All the companies reported significantly lower revenue because of losses on the fair value of their assets. Life insurers have large amounts of assets to back up their insurance liabilities, so big swings in revenue are frequent.
– Property & Casualty Insurers. Fairfax Financial Holdings Ltd., Intact Financial Corp. and Genworth MI Canada Inc. had increased earnings, and Echelon Financial Holdings Inc. reported positive net income vs a loss in Q3 2016.
That leaves Co-operators General Insurance Co., which had a loss vs positive earnings in Q3 2016. This firm’s results were dragged down by much lower investment income year-over-year.
Fairfax had a big underwriting loss because of losses from hurricanes, but that was more than offset by gains on investments. This is not unusual for this company, as its major focus is on investing its assets, including using sophisticated techniques such as derivatives.
Case in point: Fairfax’s gains on investments totalled US$1.1 billion in Q3 2017, up notably from a loss of US$200 million in Q3 2016.
– Mutual Fund and Investment-management Companies. Results were mixed in this industry. AGF Management Ltd., CI Financial Corp. and Guardian Capital Group Ltd. had increased earnings, while IAM reported positive income vs a loss in Q3 2016.

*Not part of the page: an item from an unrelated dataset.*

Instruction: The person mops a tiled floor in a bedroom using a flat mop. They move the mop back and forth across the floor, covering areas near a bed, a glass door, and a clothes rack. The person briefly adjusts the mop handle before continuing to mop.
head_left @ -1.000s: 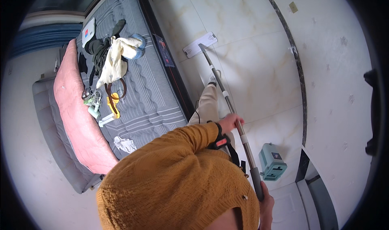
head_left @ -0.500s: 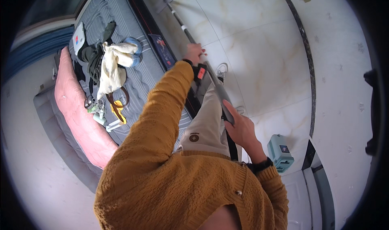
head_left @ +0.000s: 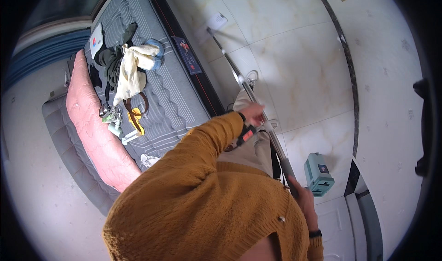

On the other hand, Brookfield, Fiera Capital Corp., Gluskin Sheff & Associates Inc. and IGM had lower net income.
Sprott, which is in transition after selling its diversified funds business, had a loss vs positive net income in Q3 2016.
Among the Big Three mutual fund companies, CI and IGM experienced net sales, while AGF suffered small net redemptions.
– Brokerages. Canaccord Genuity Group Inc. and GMP Capital Inc. had losses vs positive net income in Q3 2016, while Oppenheimer Holdings Inc. had positive net income vs a loss in Q3 2016.
All three companies have international clients or divisions, but Canaccord and GMP are much more exposed to Canada and, thus, the resources sector. Oppenheimer’s base is in the U.S.
– Exchanges. TMX Group Ltd. had a small 1.1% increase in net income.
– Holding Companies. Desjardins Group had a solid 10.2% increase in earnings, while Power Financial’s lower results reflected those at GWL and IGM.
Dundee is mainly an investment company that focuses on resources, although it also operates Goodman & Co. Investment Counsel Inc. and Dundee Securities Ltd., both of which had pretax losses year-over-year.